Faccio la formazione ai formatori (e ai futuri formatori) attraverso i diversi linguaggi della creatività che caratterizzano il Metodo Autobiografico Creativo per l’Intelligenza Emotiva che ha nella Tecnica della Fiabazione un momento fondamentale. Scopo delle attività: riscoprire la creatività come momento di apprendimento sulla consapevolezza di sé e dell’altro. L’idea che intendo trasferire nei laboratori formativi, in linea con il mio pensiero, è che qualunque apprendimento non sia solo un fatto cognitivo ma che coinvolga soprattutto la dimensione emotiva. Il che, a sua volta, comporta una rielaborazione di tutte le conoscenze preesistenti, comprese quelle su se stessi. E’ l’idea, per meglio dire, che non esista esperienza, neanche quella formativa – con particolare attenzione al rapporto insegnante/alunno – che non passi per il corpo. O, ancora, che non esista formazione che possa prescindere da un rinforzo delle capacità espressive e relazionali.
Dimensioni emotive e dinamiche di gruppo
Nel corso degli anni, ho avuto il piacere di lavorare con molti gruppi di formatori. Con il gioco, le fiabe e la creatività, abbiamo riflettuto e discusso insieme su quanto sia necessario:
- ottimizzare la comunicazione;
- migliorare empatia, socialità e relazioni;
- accrescere il vocabolario emotivo per comprendere gli altri e farsi comprendere;
- prevenire lo stress e il burn out;
- collaborare nel gruppo dei pari;
- gestire efficacemente la leadership e le dinamiche di gruppo;
- migliorare attenzione, concentrazione e benessere psicofisico;
- sviluppare creatività e problem solving;
- stimolare la riflessione sulle proprie modalità di entrare in relazione;
- promuovere la dimensione emotiva dell’apprendimento;
- sviluppare le capacità di utilizzare al meglio le risorse individuali e collettive.
Riscoprire la creatività nelle sue diverse espressioni, infatti:
- facilita l’esperienza del personale vivere su di sé nuove dimensioni emotive,
- aiuta ad assumere nuove informazioni sul proprio personale modo di relazionarsi agli altri e
- a comprendere le modalità con cui gli altri si relazionano a noi.

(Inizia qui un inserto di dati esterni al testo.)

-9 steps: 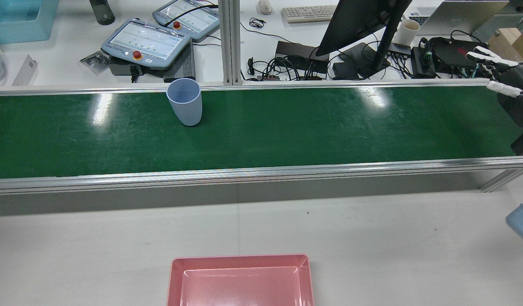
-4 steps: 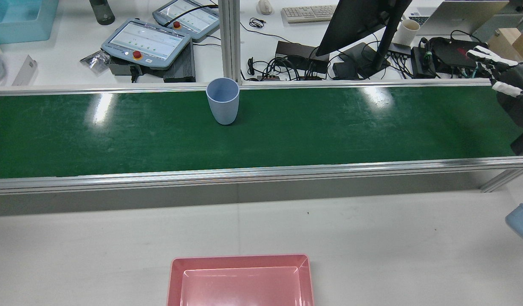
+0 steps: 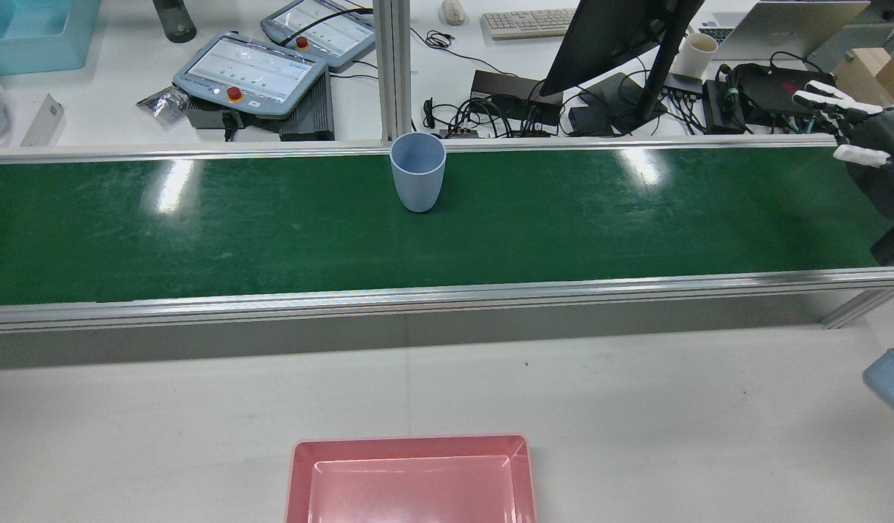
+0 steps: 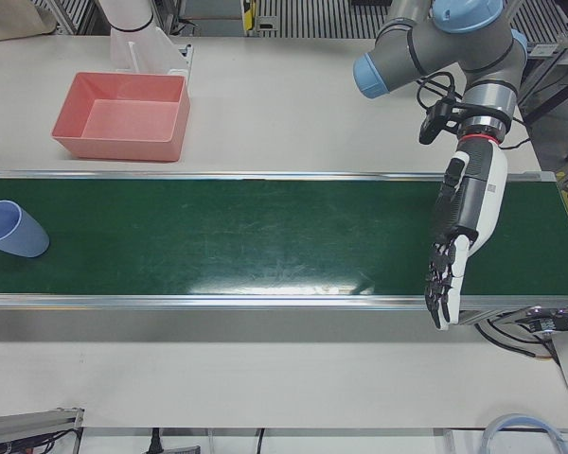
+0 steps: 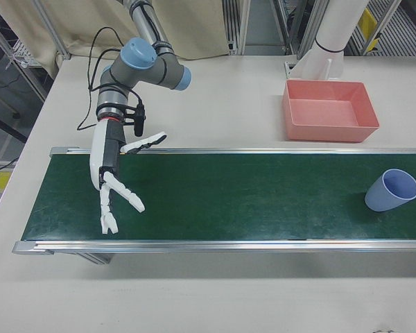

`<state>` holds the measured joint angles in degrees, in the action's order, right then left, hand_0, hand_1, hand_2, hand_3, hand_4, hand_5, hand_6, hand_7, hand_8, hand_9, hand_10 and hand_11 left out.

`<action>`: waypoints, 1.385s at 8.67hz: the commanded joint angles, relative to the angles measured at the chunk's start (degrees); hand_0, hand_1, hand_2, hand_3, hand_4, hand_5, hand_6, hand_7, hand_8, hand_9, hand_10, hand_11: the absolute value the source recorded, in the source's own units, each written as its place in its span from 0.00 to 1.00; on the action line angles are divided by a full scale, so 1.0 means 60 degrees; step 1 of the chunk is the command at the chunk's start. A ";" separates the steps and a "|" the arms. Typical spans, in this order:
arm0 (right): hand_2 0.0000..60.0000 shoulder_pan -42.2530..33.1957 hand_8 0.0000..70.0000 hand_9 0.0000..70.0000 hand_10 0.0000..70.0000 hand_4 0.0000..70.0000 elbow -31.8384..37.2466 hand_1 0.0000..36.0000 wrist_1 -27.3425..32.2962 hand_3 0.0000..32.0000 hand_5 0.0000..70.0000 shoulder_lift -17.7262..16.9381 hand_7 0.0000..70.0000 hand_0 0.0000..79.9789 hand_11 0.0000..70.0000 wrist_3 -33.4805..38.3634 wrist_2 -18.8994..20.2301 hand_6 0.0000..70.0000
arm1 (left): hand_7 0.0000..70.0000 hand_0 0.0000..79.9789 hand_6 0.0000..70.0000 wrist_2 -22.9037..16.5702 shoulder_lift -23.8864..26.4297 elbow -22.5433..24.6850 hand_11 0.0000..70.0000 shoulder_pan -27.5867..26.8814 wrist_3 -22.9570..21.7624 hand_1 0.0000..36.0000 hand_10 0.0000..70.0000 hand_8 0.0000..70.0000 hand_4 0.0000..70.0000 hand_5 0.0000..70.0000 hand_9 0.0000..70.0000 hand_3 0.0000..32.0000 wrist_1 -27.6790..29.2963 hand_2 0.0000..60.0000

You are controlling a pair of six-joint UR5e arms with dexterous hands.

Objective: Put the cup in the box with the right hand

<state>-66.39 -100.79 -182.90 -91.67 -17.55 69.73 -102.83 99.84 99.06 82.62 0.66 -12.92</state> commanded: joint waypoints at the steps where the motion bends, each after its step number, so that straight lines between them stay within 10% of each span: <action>1: 0.04 0.0006 0.03 0.11 0.05 0.30 0.0011 0.02 0.0000 0.00 0.02 0.0000 0.25 0.52 0.08 -0.0019 0.0010 0.06 | 0.00 0.00 0.00 0.0000 0.0000 -0.0001 0.00 0.0000 0.0007 0.00 0.00 0.00 0.00 0.00 0.00 0.00 0.0000 0.00; 12: 0.04 -0.0009 0.05 0.12 0.07 0.22 0.0010 0.04 -0.0058 0.00 0.03 0.0015 0.20 0.53 0.12 -0.0005 -0.0005 0.05 | 0.00 0.00 0.00 0.0000 0.0000 0.0014 0.00 0.0000 -0.0008 0.00 0.00 0.00 0.00 0.00 0.00 0.00 0.0000 0.00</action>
<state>-66.70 -100.80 -183.16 -91.62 -17.53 69.63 -102.83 99.84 99.14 82.62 0.67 -12.98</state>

Per questo, le conoscenze assunte aiutano anche a scoprire come fare a piacere un po’ di più. Vale per la formazione su se stessi ma anche per un aggiornamento degli strumenti che quotidianamente l’insegnate usa per incoraggiare l’autonomia e lo sviluppo dei talenti personali degli studenti.
Bibliografia e fonti
In materia di scienze umane, ogni evidenza è desumibile da osservazione ed esperienza ma impossibile da incasellare in risultati statistici con rilevanza scientifica. Per approfondimenti, tuttavia, rimando principalmente agli studi di Thomas Gordon (Insegnanti efficaci, Giunti Editore), di Howard Gardner (studi sulle intelligenze multiple) e di Daniel Goleman (Empatia e intelligenza emotiva).